» **PROBLEM DETAILS**:
Retype the listing exactly. Leave out the images.

» **STUDY MATERIAL**:

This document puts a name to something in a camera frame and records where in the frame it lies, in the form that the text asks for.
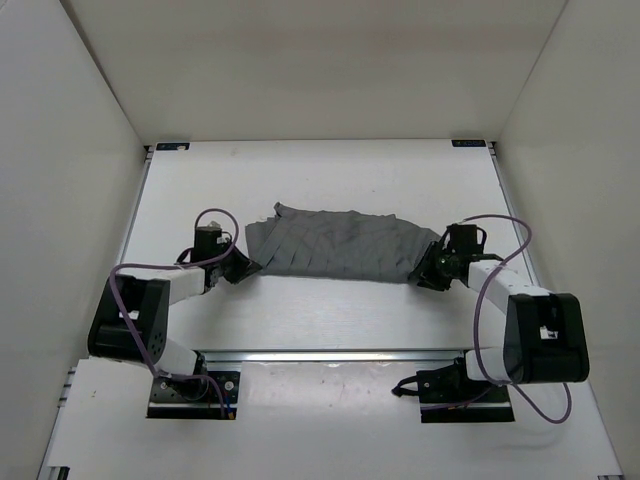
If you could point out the blue corner label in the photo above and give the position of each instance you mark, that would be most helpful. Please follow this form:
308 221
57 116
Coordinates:
172 146
468 143

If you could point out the blue left corner label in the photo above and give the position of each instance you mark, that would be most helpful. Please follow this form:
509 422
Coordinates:
172 146

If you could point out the grey pleated skirt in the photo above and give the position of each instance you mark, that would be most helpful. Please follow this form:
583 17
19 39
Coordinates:
345 245

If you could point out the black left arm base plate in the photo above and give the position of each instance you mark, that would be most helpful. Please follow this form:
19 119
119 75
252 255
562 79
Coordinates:
173 400

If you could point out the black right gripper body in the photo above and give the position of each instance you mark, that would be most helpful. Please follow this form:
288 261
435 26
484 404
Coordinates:
442 275

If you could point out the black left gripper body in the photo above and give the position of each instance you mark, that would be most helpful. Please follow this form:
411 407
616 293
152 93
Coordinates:
227 266

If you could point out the aluminium table edge rail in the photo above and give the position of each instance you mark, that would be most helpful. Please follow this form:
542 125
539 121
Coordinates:
331 356

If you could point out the blue right corner label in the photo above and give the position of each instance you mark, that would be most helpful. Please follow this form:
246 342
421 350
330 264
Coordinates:
468 143

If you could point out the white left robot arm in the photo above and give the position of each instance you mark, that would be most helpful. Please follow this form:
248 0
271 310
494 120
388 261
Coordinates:
132 317

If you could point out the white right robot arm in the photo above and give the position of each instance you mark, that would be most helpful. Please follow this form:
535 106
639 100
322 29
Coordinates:
544 339

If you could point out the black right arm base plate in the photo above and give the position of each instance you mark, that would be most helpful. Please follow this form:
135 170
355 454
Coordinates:
447 396

» **TASK RESPONSE**:
This document puts a name to something in a camera frame and records where in the frame it lies, in the form that the text asks for.
If you could point out the blue corner label in the photo above and give the position of each instance you mark, that would be most helpful. Please follow this form:
308 221
57 116
Coordinates:
172 146
468 143

If you could point out the blue left corner label in the photo above and give the position of each instance you mark, that would be most helpful. Please follow this form:
509 422
Coordinates:
172 146

If you could point out the grey pleated skirt in the photo above and give the position of each instance you mark, that would be most helpful. Please follow this form:
583 17
19 39
Coordinates:
345 245

If you could point out the black left arm base plate in the photo above and give the position of each instance you mark, that would be most helpful. Please follow this form:
19 119
119 75
252 255
562 79
Coordinates:
173 400

If you could point out the black right gripper body in the photo above and give the position of each instance you mark, that would be most helpful. Please follow this form:
288 261
435 26
484 404
Coordinates:
442 275

If you could point out the black left gripper body in the photo above and give the position of each instance you mark, that would be most helpful. Please follow this form:
411 407
616 293
152 93
Coordinates:
227 266

If you could point out the aluminium table edge rail in the photo above and give the position of each instance you mark, that would be most helpful. Please follow this form:
542 125
539 121
Coordinates:
331 356

If you could point out the blue right corner label in the photo above and give the position of each instance you mark, that would be most helpful. Please follow this form:
246 342
421 350
330 264
Coordinates:
468 143

If you could point out the white left robot arm in the photo above and give the position of each instance you mark, that would be most helpful. Please follow this form:
248 0
271 310
494 120
388 261
Coordinates:
132 317

If you could point out the white right robot arm in the photo above and give the position of each instance you mark, that would be most helpful. Please follow this form:
535 106
639 100
322 29
Coordinates:
544 339

If you could point out the black right arm base plate in the photo above and give the position of each instance you mark, that would be most helpful. Please follow this form:
135 170
355 454
Coordinates:
447 396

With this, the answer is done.